**ACTIVITY**
When a line in the listing contains the string "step", pick it out and copy it.

**MATERIAL PROVIDED**
..........

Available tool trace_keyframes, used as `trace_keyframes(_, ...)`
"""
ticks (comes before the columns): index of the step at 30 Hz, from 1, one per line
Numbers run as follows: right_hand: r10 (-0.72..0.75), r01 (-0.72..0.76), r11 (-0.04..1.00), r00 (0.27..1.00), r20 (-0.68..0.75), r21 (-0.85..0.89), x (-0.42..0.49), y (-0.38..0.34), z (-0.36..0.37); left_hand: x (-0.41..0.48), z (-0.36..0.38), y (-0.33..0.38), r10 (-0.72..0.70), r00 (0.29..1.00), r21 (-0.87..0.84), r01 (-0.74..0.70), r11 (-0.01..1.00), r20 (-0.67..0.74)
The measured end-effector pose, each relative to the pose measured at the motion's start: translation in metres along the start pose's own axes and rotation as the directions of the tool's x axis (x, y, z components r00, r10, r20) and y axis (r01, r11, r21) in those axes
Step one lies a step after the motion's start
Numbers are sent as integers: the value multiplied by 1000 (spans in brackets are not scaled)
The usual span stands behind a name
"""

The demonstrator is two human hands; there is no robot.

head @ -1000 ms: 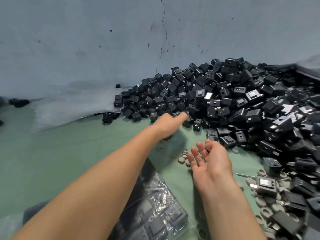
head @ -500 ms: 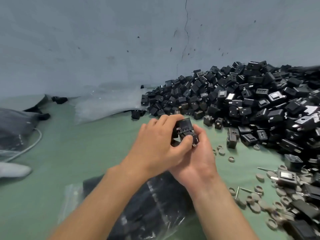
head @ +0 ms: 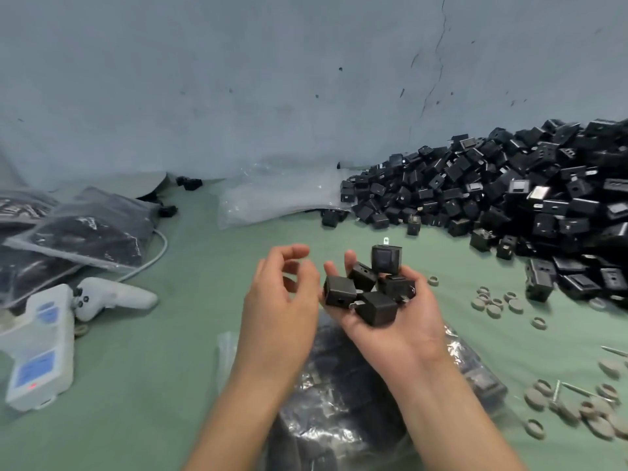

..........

**WRITTEN SOLUTION**
ticks (comes before the columns): index of the step at 30 Hz, from 1, one per line
Step one lies a step after the motion's start

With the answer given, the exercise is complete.